If the answer to decision block 522 is no, then the logic returns to decision block 512. If the answer to decision block 522 is yes, then the logic continues to a block 524 where the OOB platform switch broadcasts its routing information onto enterprise network 102.
The logic then proceeds to a decision block 526 to determine if the OOB platform switch is to be ended. It will be appreciated that OOB platform switch may be launched and terminated on a computer system without the knowledge of or complicity from the computer system's OS. If the answer to decision block 526 is yes, then the logic proceeds to a block 528 to end the OOB platform switch. If the answer to decision block 526 is no, then the logic returns to decision block 512.
Embodiments of the present invention provide an OOB platform switch for an enterprise network. Instead of paying thousands of dollars to purchase specialized switches and routers, computer systems, such as Intel Architecture (IA) personal computers, may provide packet switching functionality for an enterprise network. In one embodiment, the OOB platform switch uses an out-of-band communication channel for routing of network traffic. In another embodiment, the OOB platform switch operates on a computer system without complicity from an operating system. The OOB platform switch may conduct routing operations regardless of the state of the OS and even when the computer system is in a sleep state. In yet another embodiment, an OOB platform switch session may be started and ended in the background of a computer system. In this way, a system administrator has flexibility in adjusting the switching topology of an enterprise network from a management console.
Processor 602 may include, but is not limited to, an Intel Corporation x86, Pentium®, Xeon®, or Itanium® family processor, or the like. In one embodiment, computer system 600 may include multiple processors. In another embodiment, processor 602 may include two or more processor cores.
Memory 604 may include, but is not limited to, Dynamic Random Access Memory (DRAM), Static Random Access Memory (SRAM), Synchronized Dynamic Random Access Memory (SDRAM), Rambus Dynamic Random Access Memory (RDRAM), or the like. In one embodiment, memory 604 may include one or more memory units that do not have to be refreshed.

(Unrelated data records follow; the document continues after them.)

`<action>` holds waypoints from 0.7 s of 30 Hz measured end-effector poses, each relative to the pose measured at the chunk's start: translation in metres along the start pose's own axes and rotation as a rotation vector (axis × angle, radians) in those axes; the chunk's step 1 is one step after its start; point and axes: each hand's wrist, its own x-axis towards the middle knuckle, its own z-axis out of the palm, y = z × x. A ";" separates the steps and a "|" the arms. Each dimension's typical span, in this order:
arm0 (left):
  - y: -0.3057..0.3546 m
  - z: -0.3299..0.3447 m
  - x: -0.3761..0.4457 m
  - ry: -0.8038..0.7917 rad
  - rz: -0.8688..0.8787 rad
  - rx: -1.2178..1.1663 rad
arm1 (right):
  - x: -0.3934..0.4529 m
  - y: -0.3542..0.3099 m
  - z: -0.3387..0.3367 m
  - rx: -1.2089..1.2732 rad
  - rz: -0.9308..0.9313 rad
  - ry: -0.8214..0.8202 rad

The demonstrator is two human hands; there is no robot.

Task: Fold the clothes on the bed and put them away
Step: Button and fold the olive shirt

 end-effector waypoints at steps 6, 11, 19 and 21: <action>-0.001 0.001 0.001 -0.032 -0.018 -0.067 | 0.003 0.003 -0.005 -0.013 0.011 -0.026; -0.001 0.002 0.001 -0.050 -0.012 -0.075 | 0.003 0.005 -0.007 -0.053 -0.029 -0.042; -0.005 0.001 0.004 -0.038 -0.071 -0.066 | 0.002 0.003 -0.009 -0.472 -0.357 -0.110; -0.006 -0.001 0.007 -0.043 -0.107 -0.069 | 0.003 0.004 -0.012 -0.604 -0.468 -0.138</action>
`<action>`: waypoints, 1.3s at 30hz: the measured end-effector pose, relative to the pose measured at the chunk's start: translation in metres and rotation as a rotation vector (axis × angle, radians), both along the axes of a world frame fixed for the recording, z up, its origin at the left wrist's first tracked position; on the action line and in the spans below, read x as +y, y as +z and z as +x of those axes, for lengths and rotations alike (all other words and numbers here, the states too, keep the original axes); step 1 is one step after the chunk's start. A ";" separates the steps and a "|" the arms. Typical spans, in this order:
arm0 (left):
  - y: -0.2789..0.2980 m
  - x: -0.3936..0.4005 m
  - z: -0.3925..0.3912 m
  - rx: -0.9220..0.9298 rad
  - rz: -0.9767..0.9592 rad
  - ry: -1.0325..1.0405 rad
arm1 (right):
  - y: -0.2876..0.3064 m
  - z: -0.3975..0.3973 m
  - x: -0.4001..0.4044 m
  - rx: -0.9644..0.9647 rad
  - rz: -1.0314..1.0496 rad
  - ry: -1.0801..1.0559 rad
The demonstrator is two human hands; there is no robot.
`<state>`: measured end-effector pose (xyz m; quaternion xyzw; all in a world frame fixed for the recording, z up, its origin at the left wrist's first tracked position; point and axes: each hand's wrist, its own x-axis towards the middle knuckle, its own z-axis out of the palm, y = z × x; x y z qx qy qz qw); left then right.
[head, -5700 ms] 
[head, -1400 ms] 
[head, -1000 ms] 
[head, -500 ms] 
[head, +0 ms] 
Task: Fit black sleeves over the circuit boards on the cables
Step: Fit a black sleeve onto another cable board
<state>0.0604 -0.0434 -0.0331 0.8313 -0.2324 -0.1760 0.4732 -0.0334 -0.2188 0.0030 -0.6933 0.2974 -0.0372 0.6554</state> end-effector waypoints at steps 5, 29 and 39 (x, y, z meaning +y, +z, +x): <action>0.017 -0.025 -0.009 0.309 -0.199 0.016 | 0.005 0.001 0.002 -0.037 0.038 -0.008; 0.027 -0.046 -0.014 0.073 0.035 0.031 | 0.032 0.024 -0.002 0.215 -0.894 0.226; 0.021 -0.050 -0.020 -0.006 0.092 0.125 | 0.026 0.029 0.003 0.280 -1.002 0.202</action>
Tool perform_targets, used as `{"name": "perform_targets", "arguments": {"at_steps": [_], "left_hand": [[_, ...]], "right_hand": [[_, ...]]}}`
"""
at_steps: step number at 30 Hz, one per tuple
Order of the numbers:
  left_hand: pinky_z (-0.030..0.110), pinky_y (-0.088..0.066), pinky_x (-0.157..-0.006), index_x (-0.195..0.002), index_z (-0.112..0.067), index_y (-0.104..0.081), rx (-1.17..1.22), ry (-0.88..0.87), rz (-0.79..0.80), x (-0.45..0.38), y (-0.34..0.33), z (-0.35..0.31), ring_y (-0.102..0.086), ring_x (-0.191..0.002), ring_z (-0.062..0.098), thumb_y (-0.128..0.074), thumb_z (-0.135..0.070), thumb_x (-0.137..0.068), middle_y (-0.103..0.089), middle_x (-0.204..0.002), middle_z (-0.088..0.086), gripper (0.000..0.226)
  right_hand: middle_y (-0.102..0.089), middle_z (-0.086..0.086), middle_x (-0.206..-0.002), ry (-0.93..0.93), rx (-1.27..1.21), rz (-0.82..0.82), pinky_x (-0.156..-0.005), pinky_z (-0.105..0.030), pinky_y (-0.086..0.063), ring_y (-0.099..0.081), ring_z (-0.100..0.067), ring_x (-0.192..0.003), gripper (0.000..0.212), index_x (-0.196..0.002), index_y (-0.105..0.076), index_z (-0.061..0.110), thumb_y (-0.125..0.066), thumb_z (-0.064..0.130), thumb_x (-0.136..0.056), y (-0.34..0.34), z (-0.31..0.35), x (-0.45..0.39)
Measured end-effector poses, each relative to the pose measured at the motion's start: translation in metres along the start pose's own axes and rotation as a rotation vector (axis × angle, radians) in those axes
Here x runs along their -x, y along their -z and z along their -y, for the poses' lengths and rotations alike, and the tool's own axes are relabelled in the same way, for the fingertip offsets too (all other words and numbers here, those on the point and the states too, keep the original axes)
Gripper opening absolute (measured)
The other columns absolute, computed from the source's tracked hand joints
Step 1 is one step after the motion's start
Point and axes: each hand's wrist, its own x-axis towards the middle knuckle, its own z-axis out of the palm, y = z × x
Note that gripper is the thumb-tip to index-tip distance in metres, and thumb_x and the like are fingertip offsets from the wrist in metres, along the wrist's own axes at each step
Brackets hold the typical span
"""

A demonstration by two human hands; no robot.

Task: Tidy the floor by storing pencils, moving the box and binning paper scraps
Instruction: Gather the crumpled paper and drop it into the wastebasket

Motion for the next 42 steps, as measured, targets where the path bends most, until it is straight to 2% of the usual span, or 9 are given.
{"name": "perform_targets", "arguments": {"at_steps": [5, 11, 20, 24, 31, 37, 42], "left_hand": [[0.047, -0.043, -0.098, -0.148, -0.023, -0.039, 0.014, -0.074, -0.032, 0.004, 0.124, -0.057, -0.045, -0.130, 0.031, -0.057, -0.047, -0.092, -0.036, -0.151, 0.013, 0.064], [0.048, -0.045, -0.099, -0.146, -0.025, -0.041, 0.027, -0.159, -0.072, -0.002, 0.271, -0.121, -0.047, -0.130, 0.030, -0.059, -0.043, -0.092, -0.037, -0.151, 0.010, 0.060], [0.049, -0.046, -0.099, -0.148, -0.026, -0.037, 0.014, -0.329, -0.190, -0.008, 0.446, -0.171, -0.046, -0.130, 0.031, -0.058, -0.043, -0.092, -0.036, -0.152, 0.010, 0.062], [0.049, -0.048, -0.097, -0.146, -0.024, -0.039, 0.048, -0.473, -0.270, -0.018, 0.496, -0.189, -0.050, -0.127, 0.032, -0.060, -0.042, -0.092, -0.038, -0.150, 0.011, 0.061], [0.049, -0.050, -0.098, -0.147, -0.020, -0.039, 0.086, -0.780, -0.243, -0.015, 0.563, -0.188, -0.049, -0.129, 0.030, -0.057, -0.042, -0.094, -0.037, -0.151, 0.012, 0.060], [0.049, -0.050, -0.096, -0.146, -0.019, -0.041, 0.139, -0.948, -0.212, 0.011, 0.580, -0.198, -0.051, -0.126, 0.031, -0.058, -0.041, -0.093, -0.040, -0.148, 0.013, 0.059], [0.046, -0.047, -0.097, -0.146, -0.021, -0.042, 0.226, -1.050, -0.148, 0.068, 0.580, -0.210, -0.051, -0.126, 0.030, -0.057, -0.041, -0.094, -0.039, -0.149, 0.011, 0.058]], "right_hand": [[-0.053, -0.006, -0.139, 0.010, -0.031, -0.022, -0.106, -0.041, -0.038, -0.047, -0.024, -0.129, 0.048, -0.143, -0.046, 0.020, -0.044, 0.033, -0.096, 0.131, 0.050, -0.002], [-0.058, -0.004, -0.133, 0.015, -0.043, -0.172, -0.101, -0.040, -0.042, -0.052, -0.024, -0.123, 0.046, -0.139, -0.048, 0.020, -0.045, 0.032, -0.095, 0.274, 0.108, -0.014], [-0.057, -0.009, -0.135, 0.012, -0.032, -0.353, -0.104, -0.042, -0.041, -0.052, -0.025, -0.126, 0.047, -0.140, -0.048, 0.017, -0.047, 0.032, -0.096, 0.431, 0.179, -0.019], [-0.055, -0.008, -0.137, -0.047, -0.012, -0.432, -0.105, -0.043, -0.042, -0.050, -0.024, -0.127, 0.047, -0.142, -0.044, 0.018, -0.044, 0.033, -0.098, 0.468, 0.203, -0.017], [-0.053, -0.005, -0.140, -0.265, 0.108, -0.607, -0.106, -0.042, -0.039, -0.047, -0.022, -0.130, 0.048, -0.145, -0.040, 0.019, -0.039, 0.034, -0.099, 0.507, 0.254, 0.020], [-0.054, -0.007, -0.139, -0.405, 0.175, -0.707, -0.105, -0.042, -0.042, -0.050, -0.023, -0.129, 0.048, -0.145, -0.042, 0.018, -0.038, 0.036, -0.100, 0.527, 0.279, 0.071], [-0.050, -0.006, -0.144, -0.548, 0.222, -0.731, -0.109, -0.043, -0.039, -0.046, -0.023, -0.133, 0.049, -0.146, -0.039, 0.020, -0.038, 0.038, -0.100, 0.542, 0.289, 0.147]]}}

Chipset 606 may include a memory controller, such as a Memory Controller Hub (MCH), an input/output controller, such as an Input/Output Controller Hub (ICH), or the like. In an alternative embodiment, a memory controller for memory 604 may reside in the same chip as processor 602. Chipset 606 may also include system clock support, power management support, audio support, graphics support, or the like. In one embodiment, chipset 606 is coupled to a board that includes sockets for processor 602 and memory 604.
Components of computer system 600 may be connected by various interconnects. In one embodiment, an interconnect may be point-to-point between two components, while in other embodiments, an interconnect may connect more than two components. Such interconnects may include a Peripheral Component Interconnect (PCI), a System Management bus (SMBUS), a Low Pin Count (LPC) bus, a Serial Peripheral Interface (SPI) bus, an Accelerated Graphics Port (AGP) interface, or the like.
I/O device 618 may include a keyboard, a mouse, a display, a printer, a scanner, or the like.
The computer system 600 may interface to external systems through network interface 614. Network interface 614 may include, but is not limited to, a modem, a Network Interface Card (NIC), or other interfaces for coupling a computer system to other computer systems. A carrier wave signal 623 may be received/transmitted by network interface 614. In the embodiment illustrated in
Computer system 600 may also include an OOB network interface 611 coupled to chipset 606. In one embodiment, OOB network I/F 611 is an integrated component of chipset 606. OOB network I/F 611 may communicate with network 624 using a carrier wave signal 626.
In one embodiment, OOB network interface 611 has an associated Media Access Control (MAC) address A and IP address A, and network interface 614 has an associated MAC address B and IP address B. In this particular embodiment, computer system 600 is viewed by network 624 as having two distinct nodes.
The computer system 600 also includes non-volatile storage 605 on which firmware and/or data may be stored. Non-volatile storage devices include, but are not limited to, Read-Only Memory (ROM), Flash memory, Erasable Programmable Read Only Memory (EPROM), Electronically Erasable Programmable Read Only Memory (EEPROM), Non-Volatile Random Access Memory (NVRAM), or the like. Storage 612 includes, but is not limited to, a magnetic hard disk, a magnetic tape, an optical disk, or the like. It is appreciated that instructions executable by processor 602 may reside in storage 612, memory 604, non-volatile storage 605, or may be transmitted or received via network interface 614.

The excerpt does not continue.